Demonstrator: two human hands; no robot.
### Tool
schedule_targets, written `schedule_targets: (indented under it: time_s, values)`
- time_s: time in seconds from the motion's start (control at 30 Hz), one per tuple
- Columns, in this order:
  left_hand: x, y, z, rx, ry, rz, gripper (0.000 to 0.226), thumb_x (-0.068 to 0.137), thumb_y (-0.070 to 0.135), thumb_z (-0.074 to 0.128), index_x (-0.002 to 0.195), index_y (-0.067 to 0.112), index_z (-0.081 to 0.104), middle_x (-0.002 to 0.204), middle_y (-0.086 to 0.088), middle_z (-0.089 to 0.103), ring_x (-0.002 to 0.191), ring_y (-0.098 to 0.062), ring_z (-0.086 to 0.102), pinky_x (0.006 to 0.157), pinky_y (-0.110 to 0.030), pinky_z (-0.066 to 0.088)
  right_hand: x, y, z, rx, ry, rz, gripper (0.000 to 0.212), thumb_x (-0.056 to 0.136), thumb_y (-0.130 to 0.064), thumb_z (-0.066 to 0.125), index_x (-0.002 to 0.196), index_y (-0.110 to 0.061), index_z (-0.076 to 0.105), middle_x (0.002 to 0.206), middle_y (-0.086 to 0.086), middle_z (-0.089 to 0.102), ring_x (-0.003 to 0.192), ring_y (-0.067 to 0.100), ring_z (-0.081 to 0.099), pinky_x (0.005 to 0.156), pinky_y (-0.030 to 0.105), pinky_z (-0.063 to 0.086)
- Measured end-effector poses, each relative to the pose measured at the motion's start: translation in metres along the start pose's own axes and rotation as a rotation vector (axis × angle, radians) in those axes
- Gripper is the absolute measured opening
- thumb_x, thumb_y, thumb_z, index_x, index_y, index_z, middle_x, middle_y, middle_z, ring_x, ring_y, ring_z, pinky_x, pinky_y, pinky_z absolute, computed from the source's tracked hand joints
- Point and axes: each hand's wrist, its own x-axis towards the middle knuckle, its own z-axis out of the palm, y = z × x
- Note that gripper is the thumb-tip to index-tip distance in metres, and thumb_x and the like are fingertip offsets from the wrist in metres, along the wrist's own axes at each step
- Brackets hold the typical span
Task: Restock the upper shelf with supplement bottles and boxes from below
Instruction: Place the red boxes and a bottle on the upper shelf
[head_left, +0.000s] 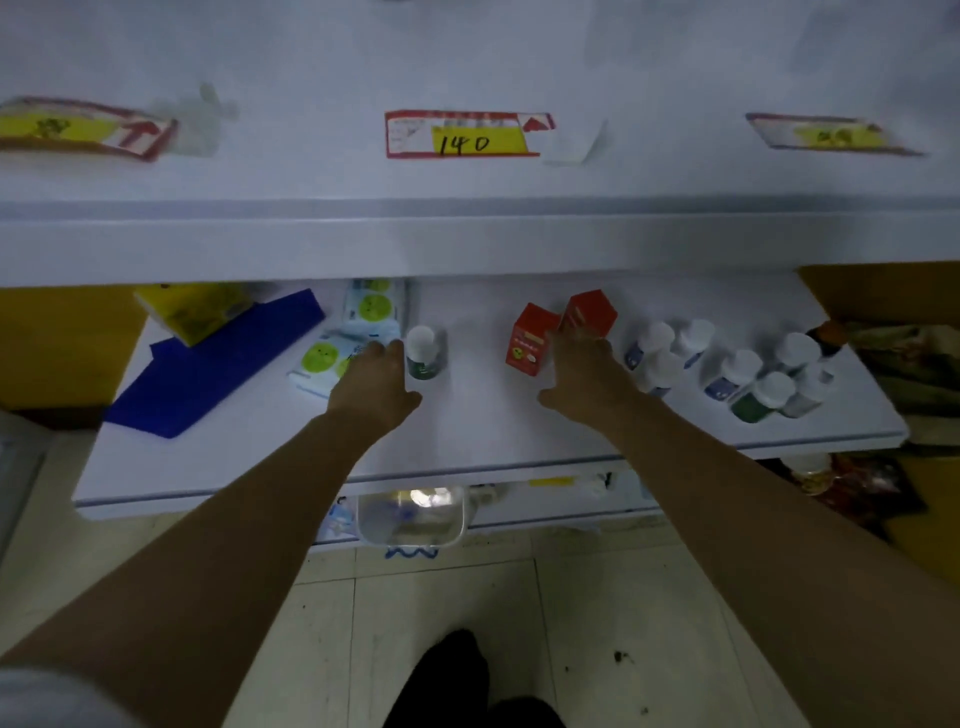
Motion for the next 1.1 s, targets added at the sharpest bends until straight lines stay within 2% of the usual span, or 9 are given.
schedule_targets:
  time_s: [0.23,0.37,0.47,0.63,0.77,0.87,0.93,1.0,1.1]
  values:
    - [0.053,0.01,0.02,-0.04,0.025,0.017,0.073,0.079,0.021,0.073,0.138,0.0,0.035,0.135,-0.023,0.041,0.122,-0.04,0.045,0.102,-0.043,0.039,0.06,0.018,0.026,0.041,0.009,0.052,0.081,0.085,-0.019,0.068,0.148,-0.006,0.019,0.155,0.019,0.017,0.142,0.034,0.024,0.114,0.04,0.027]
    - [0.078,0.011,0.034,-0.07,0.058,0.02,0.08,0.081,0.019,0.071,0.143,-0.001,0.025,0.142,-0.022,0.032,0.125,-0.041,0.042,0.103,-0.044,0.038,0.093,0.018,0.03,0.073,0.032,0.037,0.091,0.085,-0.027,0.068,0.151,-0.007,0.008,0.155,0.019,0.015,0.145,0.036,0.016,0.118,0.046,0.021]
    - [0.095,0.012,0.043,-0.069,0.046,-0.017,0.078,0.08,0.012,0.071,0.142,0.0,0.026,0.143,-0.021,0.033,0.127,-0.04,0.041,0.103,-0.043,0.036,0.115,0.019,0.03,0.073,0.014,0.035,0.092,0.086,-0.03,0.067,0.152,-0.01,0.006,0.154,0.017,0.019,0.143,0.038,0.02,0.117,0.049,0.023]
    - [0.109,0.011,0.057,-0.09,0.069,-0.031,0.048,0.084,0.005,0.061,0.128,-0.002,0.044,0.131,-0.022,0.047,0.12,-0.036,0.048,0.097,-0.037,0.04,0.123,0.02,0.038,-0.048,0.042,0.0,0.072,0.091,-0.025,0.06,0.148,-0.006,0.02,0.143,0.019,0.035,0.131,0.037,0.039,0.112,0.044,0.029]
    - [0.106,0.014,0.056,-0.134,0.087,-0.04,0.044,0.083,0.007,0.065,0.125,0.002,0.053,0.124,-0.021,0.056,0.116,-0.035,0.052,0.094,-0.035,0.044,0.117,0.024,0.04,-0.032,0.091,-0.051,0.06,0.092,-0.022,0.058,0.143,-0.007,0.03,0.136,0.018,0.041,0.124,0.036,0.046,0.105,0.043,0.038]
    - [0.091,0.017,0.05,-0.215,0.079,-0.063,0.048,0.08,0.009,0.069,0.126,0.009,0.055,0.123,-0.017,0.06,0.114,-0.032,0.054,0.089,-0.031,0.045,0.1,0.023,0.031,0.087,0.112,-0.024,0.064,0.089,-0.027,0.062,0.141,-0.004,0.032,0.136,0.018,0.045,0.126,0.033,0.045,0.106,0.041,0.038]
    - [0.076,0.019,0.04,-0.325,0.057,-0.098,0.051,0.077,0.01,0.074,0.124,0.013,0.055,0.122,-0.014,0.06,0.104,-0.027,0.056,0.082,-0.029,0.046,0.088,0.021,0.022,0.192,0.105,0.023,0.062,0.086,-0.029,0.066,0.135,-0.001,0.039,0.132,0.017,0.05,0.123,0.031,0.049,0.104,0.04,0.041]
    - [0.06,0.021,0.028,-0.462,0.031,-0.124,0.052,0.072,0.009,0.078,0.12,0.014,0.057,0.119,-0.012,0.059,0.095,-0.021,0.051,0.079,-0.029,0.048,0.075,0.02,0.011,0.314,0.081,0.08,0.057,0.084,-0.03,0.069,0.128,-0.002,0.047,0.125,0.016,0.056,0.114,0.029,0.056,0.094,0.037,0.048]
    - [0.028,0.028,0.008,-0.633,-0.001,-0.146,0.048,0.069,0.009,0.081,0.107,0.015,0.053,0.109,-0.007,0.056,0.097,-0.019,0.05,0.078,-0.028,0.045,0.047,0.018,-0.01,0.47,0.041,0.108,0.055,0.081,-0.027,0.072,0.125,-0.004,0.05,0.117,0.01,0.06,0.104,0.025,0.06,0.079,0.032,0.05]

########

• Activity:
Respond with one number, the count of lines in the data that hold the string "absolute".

• Answer space:
2